About the job
About Granica
Granica is an innovative AI research and infrastructure firm dedicated to creating reliable, steerable representations of enterprise data.
We establish trust through Crunch, a policy-driven health layer optimizing large tabular datasets for efficiency, reliability, and reversibility. Utilizing this foundation, we are developing Large Tabular Models—systems designed to learn cross-column and relational structures, delivering trustworthy answers and automation with integrated provenance and governance.
Our Mission
Current AI capabilities are hindered not only by model design but also by the inefficiencies of the data that supports it. At scale, each redundant byte, poorly organized dataset, and inefficient data pathway contributes to significant costs, latency, and energy waste.
Granica’s mission is to eliminate these inefficiencies. We leverage groundbreaking research in information theory, probabilistic modeling, and distributed systems to craft self-optimizing data infrastructure: systems that continually enhance how information is represented and utilized by AI.
Led by Prof. Andrea Montanari from Stanford, Granica’s Research group merges advances in information theory with learning efficiency in large-scale distributed systems. We collectively believe that the next significant leap in AI will originate from innovations in efficient systems, rather than merely larger models.

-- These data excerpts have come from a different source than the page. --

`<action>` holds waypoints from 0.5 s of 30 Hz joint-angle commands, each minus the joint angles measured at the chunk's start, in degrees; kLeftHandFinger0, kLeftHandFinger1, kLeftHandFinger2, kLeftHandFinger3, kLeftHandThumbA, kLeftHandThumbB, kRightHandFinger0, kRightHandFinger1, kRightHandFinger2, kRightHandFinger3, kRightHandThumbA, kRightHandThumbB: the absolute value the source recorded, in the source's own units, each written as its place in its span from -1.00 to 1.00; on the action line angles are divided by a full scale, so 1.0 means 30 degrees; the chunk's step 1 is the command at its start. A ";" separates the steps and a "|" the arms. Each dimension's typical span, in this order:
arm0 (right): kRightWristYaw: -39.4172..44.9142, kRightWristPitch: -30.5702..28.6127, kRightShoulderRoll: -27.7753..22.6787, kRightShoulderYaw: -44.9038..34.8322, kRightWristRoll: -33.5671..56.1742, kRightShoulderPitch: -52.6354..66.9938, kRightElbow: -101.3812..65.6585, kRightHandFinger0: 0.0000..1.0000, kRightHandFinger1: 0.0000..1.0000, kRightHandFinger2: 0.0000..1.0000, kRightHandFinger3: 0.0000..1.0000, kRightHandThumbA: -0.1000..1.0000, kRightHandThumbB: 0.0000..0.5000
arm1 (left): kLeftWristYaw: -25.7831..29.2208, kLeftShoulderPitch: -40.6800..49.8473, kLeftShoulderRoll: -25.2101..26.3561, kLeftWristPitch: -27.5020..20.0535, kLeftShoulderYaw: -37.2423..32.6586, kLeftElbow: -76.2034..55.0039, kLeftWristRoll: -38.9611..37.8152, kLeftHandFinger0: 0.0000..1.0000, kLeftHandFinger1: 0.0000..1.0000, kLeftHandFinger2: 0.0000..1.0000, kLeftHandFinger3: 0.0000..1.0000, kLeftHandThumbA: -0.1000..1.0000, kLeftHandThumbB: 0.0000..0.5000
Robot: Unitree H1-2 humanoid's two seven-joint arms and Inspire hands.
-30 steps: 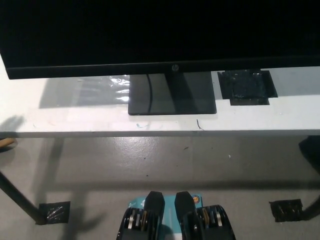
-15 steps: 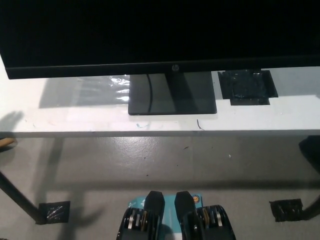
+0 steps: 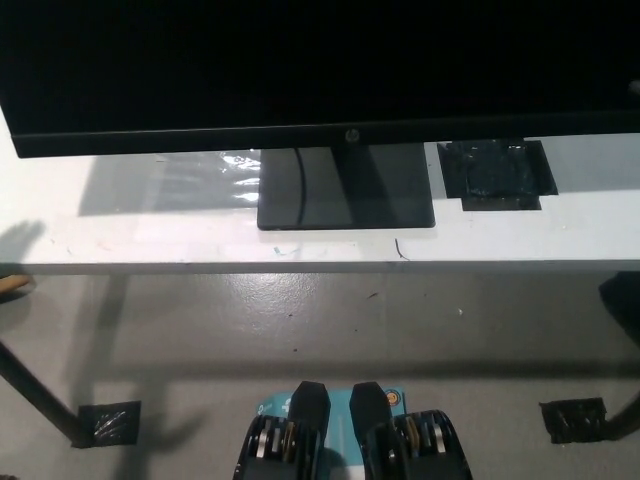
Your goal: The monitor is placed at the center of the table and the robot uses both its hand to grab the left and right sides of the monitor to tilt the angle of the monitor downwards
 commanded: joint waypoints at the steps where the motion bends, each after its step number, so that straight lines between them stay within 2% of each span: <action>1: 0.1258 0.0276 -0.0447 -0.0380 0.0842 -0.1632 0.0385 1.00 1.00 1.00 1.00 1.00 0.94 | -0.0300 -0.0771 0.0923 -0.0141 0.0031 -0.0191 -0.0183 1.00 1.00 1.00 1.00 1.00 0.46; 5: 0.1613 0.0514 -0.0321 -0.0586 0.1067 -0.2217 0.1508 1.00 1.00 1.00 1.00 1.00 0.95 | -0.0453 -0.0899 0.0966 -0.0170 -0.0050 -0.0049 -0.0248 1.00 1.00 1.00 1.00 1.00 0.52; 12: 0.1779 -0.0099 -0.0392 -0.0463 0.0695 -0.2506 0.2499 1.00 1.00 1.00 1.00 1.00 1.00 | -0.0625 -0.1003 0.0926 -0.0115 -0.0089 0.0095 -0.0294 1.00 1.00 1.00 1.00 1.00 0.50; 14: 0.1711 -0.0124 -0.0344 -0.0479 0.0659 -0.2616 0.2850 1.00 1.00 1.00 1.00 1.00 0.95 | -0.0709 -0.1116 0.0994 -0.0245 -0.0257 0.0440 -0.0083 1.00 1.00 1.00 1.00 1.00 0.50; 15: 0.1800 -0.0036 -0.0337 -0.0454 0.0647 -0.2683 0.2969 1.00 1.00 1.00 1.00 1.00 0.79 | -0.0890 -0.1218 0.1126 -0.0228 -0.0444 0.0560 0.0014 1.00 1.00 1.00 1.00 1.00 0.48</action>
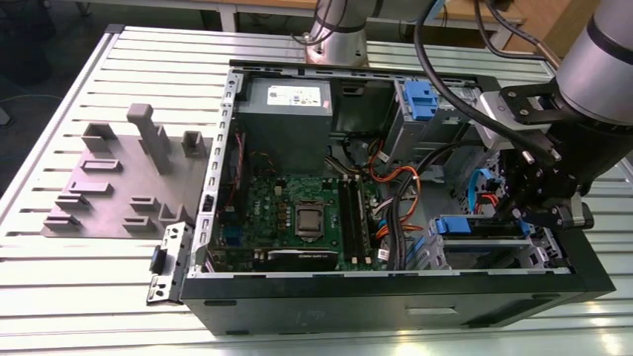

Granica is at the forefront of developing a new category of structured AI models: foundational models designed to learn and reason from the relational, tabular, and structured data that drives the global economy. While many focus on unstructured text or media, we are venturing into the next frontier: systems capable of comprehending and reasoning over structured information.
Your Contributions
Create and prototype algorithms that form the core of structured AI, enhancing representation learning and efficient information modeling for enterprise and tabular data at petabyte scale.
Develop adaptive learners merging statistical learning theory with systems optimization at scale, contributing to a new generation of foundational models for structured information.
Design architectures that unify symbolic, relational, and neural components, enabling AI systems to reason directly over structured enterprise data.
Construct cost models and optimization frameworks that enhance the efficiency of structured learning, both computationally and economically.